The contentious order, issued in the joint State of Andhra Pradesh, prohibited polluting the industries, major hotels, residential colonies and other establishments in the catchment area of the lakes up to 10 km from the full tank level. Sixty per cent of the layouts in the catchment area were to be left as open spaces and roads, and 90% of the total catchment area was classified for agriculture/horticulture/floriculture.
Real estate emerging as a major money spinner changed it all. Starting with the central and western parts of the city, the real estate frenzy spread far and wide, except in the catchment area of twin reservoirs where restrictions were in place. Illegal structures, however, were allowed to flourish if they were backed by money and muscle power. This predicament has resulted in disaffection among farmers and land owners.

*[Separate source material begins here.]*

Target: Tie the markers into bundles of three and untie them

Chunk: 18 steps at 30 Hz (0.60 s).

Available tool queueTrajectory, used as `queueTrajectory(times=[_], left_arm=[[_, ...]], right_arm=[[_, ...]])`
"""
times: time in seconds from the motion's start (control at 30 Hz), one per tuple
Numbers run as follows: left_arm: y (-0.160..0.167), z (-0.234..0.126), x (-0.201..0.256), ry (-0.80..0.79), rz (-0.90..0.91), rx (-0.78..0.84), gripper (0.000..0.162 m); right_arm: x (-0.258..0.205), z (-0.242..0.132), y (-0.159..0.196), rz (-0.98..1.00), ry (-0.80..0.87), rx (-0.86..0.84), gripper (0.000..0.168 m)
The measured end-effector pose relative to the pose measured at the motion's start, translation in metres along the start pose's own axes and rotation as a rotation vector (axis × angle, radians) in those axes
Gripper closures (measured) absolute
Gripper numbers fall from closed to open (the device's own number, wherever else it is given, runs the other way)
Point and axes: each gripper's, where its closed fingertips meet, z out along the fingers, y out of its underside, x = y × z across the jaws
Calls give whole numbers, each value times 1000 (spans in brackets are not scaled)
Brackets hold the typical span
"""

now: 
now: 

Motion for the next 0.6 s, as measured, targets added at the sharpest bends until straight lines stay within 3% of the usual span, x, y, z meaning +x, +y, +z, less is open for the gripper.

The real estate companies, however, saw an opportunity in this. Farmers in distress sold the lands for a pittance, and builders and politicians added them to their land bank with the speculative gumption that the GO 111 would go away some day if intense lobbying with successive governments paid off. Dry spells of the reservoirs under the drought conditions provided certain shrillness to the demand for scrapping the order.
Legitimacy was accorded to the demand when the ruling TRS party made it one of the election promises in 2018, bringing cheer to the land owners in the peripheries of 84 villages.
One aspect deliberately glossed over by the State in claiming redundancy of the reservoirs, is the primary objective for which the dams were built during the rule of the last Nizam Mir Osman Ali Khan in 1920 and 1927 respectively.
Mandating construction of the reservoirs were the 1908 floods in the River Musi, which had caused widespread devastation and destruction, following which the State summoned legendary engineer M. Visvesvaraya to suggest a flood control strategy for the city. In his report, Mr. Visvesvaraya noted that the city had experienced 12 floods during previous 300 years. “Immunity from the floods must come, if it ever comes, from the construction of flood catchment reservoirs in the basin above,” he noted in his report, paving way for construction of Osman Sagar on the River Musi and Himayat Sagar on its tributary Esi.
The government’s decision to withdraw GO 111 curiously comes less than two years after another bout of destructive floods in October, 2020 when at least three lakes were breached and 50 people died.
There has been consensus since that the floods were caused by blockage of the city’s natural rainwater discharge channels by way of heavy construction. Blaming it on the short-sightedness of the previous governments, the present TRS government has also launched ‘Strategic Nala Development Plan’, a ₹986 crore initiative to develop and unclog the channels for effective drainage of the surplus rainwater.
As one famous quote goes, ‘a mistake repeated more than once is a decision.’ And this time, the decision is seemingly to repeat a mistake.